Making tabouli

So Monday’s post really got me thinking about how I cook. It is impossible for me to follow a recipe as written. Part of the problem is that my small kitchen doesn’t have room for every single piece of equipment and spice. The other part of the problem is that I would rather use what I have than drive into town for some obscure ingredient that I won’t use all of. I don’t know that this is a bad thing, except when someone reviews a recipe on allrecipes and gives it a bad review because they “followed the recipe exactly, EXCEPT…” THAT drives me crazy. 

Yesterday I made some tabouli for a neighborhood cookout. All the while, I was considering how I would write a recipe for tabouli. What really hampers those thoughts is that tabouli is a really personal thing to make. It comes from the Middle East, so there is a certain flavor profile that you generally follow, but once you get past that, we Americans have changed it so much to suit our needs that I’m not sure anyone from the Middle East would even recognize it. I’ve seen recipes for tabouli that use cherry tomatoes instead of cut ones, recipes that had so much salt I’m sure the taste of the actual salad was gone, and recipes by chefs who clearly didn’t understand the importance of the olive oil. 

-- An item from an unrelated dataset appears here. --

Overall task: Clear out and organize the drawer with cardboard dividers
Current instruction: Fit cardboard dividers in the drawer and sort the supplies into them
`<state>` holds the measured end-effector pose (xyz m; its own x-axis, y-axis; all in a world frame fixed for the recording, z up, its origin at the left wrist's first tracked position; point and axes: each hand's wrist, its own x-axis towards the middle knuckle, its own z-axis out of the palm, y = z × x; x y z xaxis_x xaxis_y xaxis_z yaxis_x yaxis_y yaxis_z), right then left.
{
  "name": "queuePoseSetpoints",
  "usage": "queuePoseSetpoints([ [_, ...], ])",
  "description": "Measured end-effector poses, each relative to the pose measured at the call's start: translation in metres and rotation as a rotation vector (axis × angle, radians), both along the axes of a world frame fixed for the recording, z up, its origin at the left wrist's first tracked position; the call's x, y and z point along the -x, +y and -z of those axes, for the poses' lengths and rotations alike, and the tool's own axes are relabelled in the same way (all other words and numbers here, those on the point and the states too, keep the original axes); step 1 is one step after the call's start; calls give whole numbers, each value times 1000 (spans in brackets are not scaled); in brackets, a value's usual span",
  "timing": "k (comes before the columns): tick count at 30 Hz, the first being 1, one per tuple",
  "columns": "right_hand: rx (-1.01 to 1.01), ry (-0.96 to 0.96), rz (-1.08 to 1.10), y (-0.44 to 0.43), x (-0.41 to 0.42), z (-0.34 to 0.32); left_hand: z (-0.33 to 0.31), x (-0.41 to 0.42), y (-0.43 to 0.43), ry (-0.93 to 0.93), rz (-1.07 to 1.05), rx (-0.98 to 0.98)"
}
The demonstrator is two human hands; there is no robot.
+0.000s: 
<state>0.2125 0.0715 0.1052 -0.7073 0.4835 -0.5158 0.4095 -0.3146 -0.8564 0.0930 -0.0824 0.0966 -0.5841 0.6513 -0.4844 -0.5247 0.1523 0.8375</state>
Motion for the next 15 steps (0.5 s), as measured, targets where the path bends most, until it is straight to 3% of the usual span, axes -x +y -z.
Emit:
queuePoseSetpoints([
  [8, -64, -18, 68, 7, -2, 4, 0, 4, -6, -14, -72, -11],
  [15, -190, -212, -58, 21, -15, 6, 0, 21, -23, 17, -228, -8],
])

So here’s how I make tabouli:

You need a bunch of parsley. And by a bunch, I mean a whole bunch, like you buy at the store. I normally use the flat leaf parsley, but my garden has not fully recovered from the last harvest, and there was NONE at the grocery store(s) I went to today. (Yes I went to multiple stores, because not every supermarket carries the things I want. And, no, I could not believe that two different stores were OUT of parsley in general.) The third store had parsley, but only in the curly variety. The good news is that it smelled fabulous, and I wondered why I was such a snob about the flat stuff. The point of that whole story is that the parsley is the star here. There should be about as much parsley as there is bulgur wheat.

And now we discuss the wheat. You can usually find it in the produce section or sometimes the bulk section at the store. Sometimes it’s called tabouli wheat; sometimes it’s just called cracked bulgur wheat. It’s all the same diff, but sometimes it’s “name” or the store where you find it will mean a variation in price, so it’s worth checking if you plan to make tabouli often. The wheat you don’t want to get is tabouli mix. We’re talking dried parsley (remember how I said it was the star?) and onions, gross.

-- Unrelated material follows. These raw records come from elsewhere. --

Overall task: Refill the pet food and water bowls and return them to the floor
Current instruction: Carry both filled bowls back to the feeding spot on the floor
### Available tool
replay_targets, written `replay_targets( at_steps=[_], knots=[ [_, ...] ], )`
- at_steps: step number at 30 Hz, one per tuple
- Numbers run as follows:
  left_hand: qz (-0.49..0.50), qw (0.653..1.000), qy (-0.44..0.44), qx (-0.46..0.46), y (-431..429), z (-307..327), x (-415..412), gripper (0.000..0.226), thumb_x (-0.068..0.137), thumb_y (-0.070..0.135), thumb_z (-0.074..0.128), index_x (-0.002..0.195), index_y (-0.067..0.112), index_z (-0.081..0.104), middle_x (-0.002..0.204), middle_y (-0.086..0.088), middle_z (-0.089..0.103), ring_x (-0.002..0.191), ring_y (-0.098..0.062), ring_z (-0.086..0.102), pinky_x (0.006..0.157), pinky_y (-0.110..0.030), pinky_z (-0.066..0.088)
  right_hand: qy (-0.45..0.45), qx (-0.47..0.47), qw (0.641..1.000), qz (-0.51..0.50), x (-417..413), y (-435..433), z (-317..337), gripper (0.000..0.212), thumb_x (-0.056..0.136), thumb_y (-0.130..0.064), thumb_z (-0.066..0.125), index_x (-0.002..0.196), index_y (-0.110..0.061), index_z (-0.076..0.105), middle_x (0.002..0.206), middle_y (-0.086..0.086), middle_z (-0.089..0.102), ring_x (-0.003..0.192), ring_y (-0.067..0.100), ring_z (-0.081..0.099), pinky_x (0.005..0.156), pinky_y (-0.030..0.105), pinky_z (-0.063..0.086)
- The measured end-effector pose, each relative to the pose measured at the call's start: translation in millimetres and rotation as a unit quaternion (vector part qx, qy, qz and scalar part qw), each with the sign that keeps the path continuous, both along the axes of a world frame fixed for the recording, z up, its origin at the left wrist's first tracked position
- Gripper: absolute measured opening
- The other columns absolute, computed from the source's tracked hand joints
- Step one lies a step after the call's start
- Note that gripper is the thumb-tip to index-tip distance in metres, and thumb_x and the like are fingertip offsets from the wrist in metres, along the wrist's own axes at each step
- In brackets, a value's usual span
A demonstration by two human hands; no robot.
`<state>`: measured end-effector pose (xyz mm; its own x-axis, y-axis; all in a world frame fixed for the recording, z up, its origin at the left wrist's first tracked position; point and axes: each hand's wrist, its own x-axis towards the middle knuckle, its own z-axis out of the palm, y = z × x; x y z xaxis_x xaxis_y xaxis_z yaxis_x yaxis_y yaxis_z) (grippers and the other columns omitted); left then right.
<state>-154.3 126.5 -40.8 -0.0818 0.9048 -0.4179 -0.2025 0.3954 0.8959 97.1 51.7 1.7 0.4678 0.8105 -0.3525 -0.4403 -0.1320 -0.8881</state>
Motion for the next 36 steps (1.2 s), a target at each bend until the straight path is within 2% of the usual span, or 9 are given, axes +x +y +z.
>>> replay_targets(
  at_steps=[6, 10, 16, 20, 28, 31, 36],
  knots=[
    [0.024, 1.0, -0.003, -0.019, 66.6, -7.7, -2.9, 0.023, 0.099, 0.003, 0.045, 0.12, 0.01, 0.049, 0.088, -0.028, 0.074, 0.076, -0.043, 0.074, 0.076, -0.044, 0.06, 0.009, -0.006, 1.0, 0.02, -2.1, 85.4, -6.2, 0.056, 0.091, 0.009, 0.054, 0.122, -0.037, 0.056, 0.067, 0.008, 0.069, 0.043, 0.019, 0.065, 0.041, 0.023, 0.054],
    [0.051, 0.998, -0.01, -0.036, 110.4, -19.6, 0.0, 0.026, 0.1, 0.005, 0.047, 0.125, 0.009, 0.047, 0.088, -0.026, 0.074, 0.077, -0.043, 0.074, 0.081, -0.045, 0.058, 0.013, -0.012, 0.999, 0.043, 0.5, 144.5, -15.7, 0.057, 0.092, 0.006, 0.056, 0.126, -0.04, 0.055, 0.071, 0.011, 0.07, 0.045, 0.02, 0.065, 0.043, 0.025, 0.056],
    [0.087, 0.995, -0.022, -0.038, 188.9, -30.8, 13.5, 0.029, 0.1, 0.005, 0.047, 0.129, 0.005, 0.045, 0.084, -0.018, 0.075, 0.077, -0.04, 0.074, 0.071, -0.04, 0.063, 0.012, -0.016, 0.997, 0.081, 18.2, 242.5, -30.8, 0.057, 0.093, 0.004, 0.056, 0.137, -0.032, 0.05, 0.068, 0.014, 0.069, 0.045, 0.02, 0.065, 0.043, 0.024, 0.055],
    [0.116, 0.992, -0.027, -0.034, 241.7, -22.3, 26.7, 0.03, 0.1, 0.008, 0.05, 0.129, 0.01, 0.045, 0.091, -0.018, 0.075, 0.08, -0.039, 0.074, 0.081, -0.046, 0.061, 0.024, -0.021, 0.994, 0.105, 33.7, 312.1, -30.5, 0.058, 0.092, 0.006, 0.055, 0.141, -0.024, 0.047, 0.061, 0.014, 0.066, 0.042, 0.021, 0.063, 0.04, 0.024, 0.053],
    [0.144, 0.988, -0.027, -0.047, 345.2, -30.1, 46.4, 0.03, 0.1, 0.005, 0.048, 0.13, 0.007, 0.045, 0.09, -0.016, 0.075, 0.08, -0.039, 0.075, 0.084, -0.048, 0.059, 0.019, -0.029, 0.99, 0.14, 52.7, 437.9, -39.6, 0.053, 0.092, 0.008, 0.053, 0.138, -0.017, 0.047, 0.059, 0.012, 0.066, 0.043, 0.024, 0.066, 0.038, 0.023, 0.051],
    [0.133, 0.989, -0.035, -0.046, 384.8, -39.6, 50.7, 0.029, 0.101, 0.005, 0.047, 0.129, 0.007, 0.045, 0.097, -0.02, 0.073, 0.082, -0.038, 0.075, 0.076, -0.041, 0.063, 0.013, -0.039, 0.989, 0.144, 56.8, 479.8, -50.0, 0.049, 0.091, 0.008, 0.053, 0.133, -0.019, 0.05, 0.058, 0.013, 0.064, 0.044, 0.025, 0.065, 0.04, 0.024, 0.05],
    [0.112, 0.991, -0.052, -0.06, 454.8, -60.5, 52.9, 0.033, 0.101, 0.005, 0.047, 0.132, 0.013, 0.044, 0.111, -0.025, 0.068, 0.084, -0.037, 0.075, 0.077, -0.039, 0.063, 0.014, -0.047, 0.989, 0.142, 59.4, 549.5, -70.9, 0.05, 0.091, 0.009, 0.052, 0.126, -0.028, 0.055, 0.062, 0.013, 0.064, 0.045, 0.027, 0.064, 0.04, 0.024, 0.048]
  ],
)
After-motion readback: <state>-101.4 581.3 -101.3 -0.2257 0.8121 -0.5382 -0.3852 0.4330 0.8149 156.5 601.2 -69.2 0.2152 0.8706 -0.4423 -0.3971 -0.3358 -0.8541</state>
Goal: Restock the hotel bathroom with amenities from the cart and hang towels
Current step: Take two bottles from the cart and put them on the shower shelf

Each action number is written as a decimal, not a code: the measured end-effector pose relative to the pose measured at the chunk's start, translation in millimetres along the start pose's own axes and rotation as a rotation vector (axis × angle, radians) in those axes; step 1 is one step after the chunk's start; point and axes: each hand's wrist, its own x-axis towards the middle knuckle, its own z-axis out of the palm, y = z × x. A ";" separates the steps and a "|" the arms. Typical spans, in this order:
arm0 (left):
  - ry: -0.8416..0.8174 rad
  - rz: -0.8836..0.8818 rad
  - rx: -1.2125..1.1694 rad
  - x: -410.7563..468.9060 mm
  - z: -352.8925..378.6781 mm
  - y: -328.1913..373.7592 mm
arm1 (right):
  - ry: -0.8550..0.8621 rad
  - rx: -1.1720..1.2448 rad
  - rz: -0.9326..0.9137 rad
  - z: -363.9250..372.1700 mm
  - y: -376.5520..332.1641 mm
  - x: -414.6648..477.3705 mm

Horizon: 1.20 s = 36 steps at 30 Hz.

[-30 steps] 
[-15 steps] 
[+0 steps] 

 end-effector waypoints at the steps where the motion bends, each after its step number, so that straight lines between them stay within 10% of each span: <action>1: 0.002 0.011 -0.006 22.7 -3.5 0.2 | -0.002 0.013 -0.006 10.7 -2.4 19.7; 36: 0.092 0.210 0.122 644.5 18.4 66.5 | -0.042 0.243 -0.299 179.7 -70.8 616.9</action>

To get started, put about a pound of the wheat in a bowl and set some water to boil. Add olive oil and lemon juice to the wheat. I use about a quarter cup of each, but it’s just because I don’t want a huge lemon twang, and I don’t want to waste olive oil in the next steps. Speaking of olive oil, now is a time to use all those extra fruity, extra virgin oils you’ve been saving for a special occasion. Add about a teaspoon of salt and a teaspoon of freshly ground black pepper. Add about enough boiling water to cover the wheat, plus about an inch or two of water above it. Give it a stir, cover with plastic wrap and set aside for about an hour.

Many of the tabouli recipes I’ve seen over the years call for a precise measurement of water, and I find that it’s usually too much. The reason I say that it’s too much is that it doesn’t all get absorbed, meaning you have to pour some off, but at that time you’re also pouring off all that awesome lemon juice and olive oil. I generally work with the assumption that you can always add more, but you can’t take any out, and it seems to turn out okay.

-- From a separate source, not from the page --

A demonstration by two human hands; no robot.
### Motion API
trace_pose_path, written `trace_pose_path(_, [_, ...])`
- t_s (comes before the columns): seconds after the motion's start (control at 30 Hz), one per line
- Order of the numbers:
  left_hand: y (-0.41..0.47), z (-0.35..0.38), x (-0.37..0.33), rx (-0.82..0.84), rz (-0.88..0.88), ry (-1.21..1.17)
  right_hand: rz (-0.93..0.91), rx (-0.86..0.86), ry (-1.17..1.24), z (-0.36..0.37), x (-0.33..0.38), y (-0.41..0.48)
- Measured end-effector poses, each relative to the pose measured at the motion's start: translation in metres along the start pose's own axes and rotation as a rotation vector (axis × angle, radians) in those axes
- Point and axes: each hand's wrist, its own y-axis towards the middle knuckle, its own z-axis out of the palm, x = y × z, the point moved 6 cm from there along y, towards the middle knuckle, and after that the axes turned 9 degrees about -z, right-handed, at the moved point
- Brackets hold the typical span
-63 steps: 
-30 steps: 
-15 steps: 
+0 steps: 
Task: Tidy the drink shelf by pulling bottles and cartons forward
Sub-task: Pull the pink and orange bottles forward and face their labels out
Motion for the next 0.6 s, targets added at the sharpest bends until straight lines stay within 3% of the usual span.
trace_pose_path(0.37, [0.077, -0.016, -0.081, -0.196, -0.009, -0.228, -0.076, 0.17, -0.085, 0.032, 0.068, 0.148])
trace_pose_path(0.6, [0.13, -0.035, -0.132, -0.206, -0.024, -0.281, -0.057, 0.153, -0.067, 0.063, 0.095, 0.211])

During the resting time for the wheat, I chop up the vegetables and put them in a big bowl. First up is the parsley, then the cucumbers, which I peel and seed because of personal preference. In this batch I used one full bunch of parsley and three cucumbers. I’m not sure that cucumbers are always traditional, but the garden is going nuts right now, and I like them. I also sliced and added six green onions. I have seen people use finely chopped red onion, but it’s really a use what you have thing. 

Cucumbers less than 20 minutes off the vine!

Next up are the tomatoes. I used 2 Romas here, but use what you have, or leave them out all together if you don’t like tomatoes.

Tomatoes also fresh off the vine!

Let’s discuss mint. Some recipes call for it, others don’t. It seems like the TV chefs insist on great quantities of mint, but the Lebanese restaurant where I waited tables in college didn’t use it at all. It does make a difference, but it’s not required. When the mint in my garden needs trimming I use it, but if not, I don’t. Again, this goes back to tabouli being a really personal dish.

So now you’ve got your veggies all chopped up in a big bowl, and the wheat has absorbed up all the water, oil and lemon juice.

Fluff the wheat with a spoon, and then gently mix it in to the veggies. Taste it and add a little olive oil and salt and pepper, if needed.

Serve the tabouli as a side dish to all kinds of grilled meats. It’s also especially good with tuna or shrimp as a light meal. Enjoy.